Florida journal of international law, Vol. 21, no. 3, December 2009, p. 403-448
Languages:
English
General Note:
Photocopies
Abstract:
The purpose of this Article is to highlight the major rules of international (humanitarian) law that have been implicated by the war in Gaza.The first section of this Article is devoted to the international status of Gaza. Although Israel in 2005 officially withdrew from the Gaza Strip, there are compelling grounds for maintaining that Gaza is de facto still subject to Israeli occupation. If that is found to be the case, resistance to Israeli occupation would qualify as a war of liberation, which in terms of Protocol I to the Geneva Conventions of 12 August 1949 is subject to the rules of international humanitarian law applying to international armed conflicts. That is the focus of the second part of this Article. The legality and legitimacy of a war of liberation do not afford a right to freedom fighters to conduct hostilities by all conceivable means, and especially do not exonerate the belligerents from attacking civilians or civilian targets.
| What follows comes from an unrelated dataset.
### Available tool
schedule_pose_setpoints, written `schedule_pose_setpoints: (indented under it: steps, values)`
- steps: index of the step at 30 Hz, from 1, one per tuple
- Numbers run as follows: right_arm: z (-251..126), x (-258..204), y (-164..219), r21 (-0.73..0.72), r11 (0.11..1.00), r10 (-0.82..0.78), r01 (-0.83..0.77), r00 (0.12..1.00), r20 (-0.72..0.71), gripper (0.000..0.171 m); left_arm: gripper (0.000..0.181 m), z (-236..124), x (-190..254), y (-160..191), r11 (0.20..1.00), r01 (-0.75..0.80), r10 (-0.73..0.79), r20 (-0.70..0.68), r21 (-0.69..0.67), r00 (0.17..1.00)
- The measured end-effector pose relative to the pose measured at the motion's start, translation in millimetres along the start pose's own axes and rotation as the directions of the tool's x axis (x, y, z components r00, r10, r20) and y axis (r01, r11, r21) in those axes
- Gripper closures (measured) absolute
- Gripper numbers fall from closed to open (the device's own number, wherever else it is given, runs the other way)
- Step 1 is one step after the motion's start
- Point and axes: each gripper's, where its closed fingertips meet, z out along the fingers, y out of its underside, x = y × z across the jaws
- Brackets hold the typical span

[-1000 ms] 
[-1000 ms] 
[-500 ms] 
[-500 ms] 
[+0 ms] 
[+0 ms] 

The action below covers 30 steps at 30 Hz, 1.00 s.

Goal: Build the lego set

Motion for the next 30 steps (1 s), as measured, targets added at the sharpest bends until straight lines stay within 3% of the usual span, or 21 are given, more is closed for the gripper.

Hamas conducted its militant operations from within a civilian environment. The consequences of doing that is analyzed in the fourth section of this essay. The possibility of this amounting to using civilians as a human shield is discussed at some lengths. In the fifth section, focus shifts to Israel. It is there argued that Israel had every right to defend itself against the armed attack orchestrated by Hamas. However, the ways and means of doing that are again not without far-reaching limitations. Section six again turns attention to Hamas. The law relating to the inherent right of individual or collective self-defense does not apply to Hamas, since the hardships suffered by Gaza residents in consequence of Israeli control measures did not amount to an armed attack as required by Article 51 of the U.N. Charter.